§ ABOUT THIS EXERCISE: The required output is the exact run of lines below that opens at the line with "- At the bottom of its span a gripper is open" and closes at the line with "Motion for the".

SUPPLIED DATA: Begin

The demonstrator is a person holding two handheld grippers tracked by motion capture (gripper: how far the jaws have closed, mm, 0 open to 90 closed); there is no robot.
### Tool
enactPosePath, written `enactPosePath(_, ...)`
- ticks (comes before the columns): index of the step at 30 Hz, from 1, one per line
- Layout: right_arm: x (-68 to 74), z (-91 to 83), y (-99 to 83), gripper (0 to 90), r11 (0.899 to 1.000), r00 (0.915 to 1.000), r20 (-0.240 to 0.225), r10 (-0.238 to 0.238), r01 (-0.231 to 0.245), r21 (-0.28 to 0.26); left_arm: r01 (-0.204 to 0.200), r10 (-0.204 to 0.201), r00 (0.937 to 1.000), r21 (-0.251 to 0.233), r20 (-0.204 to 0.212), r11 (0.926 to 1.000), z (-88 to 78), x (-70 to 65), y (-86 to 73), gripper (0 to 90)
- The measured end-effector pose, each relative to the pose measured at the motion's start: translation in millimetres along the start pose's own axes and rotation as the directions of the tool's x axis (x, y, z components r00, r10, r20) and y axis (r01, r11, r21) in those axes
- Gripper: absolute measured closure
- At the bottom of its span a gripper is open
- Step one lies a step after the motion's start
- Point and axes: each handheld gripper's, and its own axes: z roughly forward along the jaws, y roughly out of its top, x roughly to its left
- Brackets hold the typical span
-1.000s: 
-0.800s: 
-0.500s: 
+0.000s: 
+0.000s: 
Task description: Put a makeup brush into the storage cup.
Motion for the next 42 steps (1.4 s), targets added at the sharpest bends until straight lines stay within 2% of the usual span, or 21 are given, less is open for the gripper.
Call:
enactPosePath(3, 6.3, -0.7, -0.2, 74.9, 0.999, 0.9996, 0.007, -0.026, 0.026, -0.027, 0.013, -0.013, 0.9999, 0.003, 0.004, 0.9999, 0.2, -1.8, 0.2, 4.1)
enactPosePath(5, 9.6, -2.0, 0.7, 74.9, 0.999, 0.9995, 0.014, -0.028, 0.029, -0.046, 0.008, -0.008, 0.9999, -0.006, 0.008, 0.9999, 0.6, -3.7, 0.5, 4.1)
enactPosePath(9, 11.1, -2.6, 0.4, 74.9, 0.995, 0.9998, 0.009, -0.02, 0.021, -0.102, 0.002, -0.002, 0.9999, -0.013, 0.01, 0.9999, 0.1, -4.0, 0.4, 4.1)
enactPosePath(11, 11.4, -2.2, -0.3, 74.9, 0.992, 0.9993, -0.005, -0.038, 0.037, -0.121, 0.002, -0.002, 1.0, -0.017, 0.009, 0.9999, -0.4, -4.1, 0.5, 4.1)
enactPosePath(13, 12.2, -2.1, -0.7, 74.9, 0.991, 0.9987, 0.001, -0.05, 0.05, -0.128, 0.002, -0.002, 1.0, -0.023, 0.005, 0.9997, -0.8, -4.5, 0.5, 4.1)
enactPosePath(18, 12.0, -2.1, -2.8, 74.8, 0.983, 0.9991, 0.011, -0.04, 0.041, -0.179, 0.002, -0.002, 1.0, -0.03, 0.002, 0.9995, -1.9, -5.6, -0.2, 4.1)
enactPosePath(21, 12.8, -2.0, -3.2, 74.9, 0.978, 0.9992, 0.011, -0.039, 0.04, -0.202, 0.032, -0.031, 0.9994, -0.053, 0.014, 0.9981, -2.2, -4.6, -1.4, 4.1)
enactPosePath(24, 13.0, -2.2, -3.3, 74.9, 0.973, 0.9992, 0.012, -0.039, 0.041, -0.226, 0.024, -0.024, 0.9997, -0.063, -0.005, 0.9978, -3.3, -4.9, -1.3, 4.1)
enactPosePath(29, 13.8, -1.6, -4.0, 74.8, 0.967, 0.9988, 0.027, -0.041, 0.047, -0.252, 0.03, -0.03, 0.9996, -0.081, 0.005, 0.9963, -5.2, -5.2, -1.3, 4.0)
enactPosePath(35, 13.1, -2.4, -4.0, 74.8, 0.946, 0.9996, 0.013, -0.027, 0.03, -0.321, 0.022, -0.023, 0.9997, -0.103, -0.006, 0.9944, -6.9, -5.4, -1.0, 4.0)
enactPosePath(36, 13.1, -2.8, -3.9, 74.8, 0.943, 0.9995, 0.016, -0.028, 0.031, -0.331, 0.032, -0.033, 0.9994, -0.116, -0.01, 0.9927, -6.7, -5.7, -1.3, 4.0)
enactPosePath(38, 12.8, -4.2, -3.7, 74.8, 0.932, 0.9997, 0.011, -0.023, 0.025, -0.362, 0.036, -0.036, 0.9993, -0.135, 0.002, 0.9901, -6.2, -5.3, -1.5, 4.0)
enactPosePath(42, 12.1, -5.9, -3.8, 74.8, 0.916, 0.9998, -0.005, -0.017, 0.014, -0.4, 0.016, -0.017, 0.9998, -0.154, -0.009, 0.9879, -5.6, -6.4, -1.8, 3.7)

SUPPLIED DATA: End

§ EXPECTED ANSWER:
- At the bottom of its span a gripper is open
- Step one lies a step after the motion's start
- Point and axes: each handheld gripper's, and its own axes: z roughly forward along the jaws, y roughly out of its top, x roughly to its left
- Brackets hold the typical span
-1.000s: 
-0.800s: 
-0.500s: 
+0.000s: 
+0.000s: 
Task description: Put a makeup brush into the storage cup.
Motion for the next 42 steps (1.4 s), targets added at the sharpest bends until straight lines stay within 2% of the usual span, or 21 are given, less is open for the gripper.

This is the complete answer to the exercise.